* **The task**: Check every line of the data below for the string "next", and copy the ones that hold it.

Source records
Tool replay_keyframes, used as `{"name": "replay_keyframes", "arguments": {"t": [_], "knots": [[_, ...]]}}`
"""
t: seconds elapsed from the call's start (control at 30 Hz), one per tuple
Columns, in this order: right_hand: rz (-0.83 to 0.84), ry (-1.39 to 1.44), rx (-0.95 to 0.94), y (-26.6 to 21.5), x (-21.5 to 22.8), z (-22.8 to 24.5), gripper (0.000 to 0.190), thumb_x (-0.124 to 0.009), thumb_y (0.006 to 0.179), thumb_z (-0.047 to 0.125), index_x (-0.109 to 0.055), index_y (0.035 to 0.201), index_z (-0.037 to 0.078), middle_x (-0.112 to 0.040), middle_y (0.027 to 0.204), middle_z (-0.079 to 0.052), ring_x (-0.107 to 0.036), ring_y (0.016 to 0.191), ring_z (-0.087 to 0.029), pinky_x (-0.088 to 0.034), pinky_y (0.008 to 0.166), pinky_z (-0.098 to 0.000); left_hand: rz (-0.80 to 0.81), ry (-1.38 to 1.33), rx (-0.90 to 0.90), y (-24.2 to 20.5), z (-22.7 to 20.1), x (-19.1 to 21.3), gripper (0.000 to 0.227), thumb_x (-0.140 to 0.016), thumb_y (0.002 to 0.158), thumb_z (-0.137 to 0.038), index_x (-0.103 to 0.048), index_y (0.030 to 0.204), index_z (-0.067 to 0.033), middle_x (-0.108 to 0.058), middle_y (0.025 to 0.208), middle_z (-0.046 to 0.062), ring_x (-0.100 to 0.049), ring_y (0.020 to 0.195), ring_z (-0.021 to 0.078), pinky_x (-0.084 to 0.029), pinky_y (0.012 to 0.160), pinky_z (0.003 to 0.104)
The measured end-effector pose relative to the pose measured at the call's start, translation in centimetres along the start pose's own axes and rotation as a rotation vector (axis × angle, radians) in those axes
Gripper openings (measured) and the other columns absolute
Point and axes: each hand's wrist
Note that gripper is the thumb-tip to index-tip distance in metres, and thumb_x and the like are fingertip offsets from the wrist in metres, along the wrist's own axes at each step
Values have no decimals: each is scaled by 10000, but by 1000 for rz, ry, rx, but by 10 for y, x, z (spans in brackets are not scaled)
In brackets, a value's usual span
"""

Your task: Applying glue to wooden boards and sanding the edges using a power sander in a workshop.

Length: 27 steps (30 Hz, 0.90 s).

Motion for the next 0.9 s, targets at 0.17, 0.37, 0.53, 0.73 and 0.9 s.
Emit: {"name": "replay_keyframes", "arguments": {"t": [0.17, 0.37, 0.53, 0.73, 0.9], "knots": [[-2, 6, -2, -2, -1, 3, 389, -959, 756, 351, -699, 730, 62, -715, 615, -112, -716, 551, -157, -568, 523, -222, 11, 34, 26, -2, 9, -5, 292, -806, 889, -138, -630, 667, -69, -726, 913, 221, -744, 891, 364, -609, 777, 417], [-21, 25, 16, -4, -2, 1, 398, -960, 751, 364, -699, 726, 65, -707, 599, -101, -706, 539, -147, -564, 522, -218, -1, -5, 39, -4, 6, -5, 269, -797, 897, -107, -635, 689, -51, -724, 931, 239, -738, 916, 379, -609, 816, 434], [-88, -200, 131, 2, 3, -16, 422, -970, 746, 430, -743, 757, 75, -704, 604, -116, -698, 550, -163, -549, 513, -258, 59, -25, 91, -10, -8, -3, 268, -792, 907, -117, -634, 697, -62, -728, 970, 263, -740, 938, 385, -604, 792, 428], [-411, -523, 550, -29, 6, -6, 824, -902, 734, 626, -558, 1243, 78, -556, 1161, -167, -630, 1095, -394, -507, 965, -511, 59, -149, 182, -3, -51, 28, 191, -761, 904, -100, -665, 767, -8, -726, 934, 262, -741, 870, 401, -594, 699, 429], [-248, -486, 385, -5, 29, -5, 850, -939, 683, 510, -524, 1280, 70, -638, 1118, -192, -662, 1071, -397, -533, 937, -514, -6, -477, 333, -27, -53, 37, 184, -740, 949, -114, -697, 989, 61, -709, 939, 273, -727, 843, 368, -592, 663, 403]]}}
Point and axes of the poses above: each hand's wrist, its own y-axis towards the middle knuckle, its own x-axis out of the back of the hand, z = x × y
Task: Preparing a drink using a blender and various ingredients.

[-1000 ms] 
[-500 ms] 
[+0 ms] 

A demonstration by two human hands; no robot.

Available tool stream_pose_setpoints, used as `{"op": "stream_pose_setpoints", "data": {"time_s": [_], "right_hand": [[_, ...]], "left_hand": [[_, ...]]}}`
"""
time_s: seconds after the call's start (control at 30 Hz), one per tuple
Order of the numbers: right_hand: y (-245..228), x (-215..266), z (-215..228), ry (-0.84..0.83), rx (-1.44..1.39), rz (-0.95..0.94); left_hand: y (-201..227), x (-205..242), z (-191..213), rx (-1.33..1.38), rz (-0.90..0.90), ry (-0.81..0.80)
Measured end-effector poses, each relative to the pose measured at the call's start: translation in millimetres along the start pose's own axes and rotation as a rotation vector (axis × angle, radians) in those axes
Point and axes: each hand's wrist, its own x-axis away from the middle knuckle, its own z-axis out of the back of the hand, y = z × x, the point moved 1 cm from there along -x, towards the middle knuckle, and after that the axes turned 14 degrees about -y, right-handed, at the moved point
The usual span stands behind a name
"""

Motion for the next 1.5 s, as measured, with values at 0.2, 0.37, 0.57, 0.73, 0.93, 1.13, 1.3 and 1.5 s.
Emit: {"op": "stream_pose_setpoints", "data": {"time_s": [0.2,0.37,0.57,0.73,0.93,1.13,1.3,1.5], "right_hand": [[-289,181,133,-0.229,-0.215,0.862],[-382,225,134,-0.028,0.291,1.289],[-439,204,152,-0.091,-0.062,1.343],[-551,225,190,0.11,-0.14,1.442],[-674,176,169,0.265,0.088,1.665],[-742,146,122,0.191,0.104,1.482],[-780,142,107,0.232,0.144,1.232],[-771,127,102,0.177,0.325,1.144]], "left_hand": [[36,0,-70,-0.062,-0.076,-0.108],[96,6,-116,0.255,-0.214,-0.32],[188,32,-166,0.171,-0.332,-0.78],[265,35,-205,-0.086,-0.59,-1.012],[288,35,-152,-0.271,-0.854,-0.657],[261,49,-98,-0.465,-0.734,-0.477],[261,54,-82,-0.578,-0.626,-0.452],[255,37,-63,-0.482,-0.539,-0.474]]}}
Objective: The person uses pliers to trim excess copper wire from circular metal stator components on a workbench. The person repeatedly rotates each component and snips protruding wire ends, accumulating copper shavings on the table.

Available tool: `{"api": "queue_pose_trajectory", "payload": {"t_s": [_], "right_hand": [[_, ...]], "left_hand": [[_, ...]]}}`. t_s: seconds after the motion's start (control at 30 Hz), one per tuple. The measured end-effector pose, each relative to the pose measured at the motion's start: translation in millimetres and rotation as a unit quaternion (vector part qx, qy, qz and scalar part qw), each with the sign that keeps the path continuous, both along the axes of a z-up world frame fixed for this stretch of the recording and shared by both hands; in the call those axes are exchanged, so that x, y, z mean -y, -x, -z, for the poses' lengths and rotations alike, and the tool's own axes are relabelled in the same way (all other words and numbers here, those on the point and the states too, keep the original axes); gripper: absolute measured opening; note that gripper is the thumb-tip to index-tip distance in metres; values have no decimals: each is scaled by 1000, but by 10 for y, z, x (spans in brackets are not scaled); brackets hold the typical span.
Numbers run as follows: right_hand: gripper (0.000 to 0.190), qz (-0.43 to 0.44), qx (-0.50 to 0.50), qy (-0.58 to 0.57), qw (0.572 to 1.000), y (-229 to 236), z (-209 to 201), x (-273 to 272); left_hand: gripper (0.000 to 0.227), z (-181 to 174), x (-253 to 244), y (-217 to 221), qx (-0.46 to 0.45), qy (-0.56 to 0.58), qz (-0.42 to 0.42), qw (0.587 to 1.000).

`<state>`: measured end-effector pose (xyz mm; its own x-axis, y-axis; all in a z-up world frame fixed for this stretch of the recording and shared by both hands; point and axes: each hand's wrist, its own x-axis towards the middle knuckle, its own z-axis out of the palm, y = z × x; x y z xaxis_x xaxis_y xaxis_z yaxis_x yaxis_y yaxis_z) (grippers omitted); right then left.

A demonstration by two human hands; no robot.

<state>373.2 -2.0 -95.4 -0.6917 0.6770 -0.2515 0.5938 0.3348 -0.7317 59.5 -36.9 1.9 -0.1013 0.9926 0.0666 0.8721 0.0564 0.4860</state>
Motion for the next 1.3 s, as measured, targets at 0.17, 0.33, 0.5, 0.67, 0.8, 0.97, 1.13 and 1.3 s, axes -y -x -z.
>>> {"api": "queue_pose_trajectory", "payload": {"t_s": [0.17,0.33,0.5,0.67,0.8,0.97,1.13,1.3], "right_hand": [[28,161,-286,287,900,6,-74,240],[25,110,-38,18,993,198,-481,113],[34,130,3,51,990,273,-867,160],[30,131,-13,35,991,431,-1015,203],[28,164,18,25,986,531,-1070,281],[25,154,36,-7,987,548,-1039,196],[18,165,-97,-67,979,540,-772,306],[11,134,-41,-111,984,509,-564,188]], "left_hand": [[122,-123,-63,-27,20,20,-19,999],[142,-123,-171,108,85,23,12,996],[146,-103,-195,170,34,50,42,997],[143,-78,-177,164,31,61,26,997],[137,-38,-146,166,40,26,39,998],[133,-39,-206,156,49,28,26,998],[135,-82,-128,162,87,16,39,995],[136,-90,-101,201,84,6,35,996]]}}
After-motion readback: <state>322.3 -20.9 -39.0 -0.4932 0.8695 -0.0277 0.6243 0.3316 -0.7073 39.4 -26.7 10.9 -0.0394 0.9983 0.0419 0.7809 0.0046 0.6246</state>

* **Exercise response**:
Motion for the next 0.9 s, targets at 0.17, 0.37, 0.53, 0.73 and 0.9 s.
Motion for the next 1.5 s, as measured, with values at 0.2, 0.37, 0.57, 0.73, 0.93, 1.13, 1.3 and 1.5 s.
Motion for the next 1.3 s, as measured, targets at 0.17, 0.33, 0.5, 0.67, 0.8, 0.97, 1.13 and 1.3 s, axes -y -x -z.

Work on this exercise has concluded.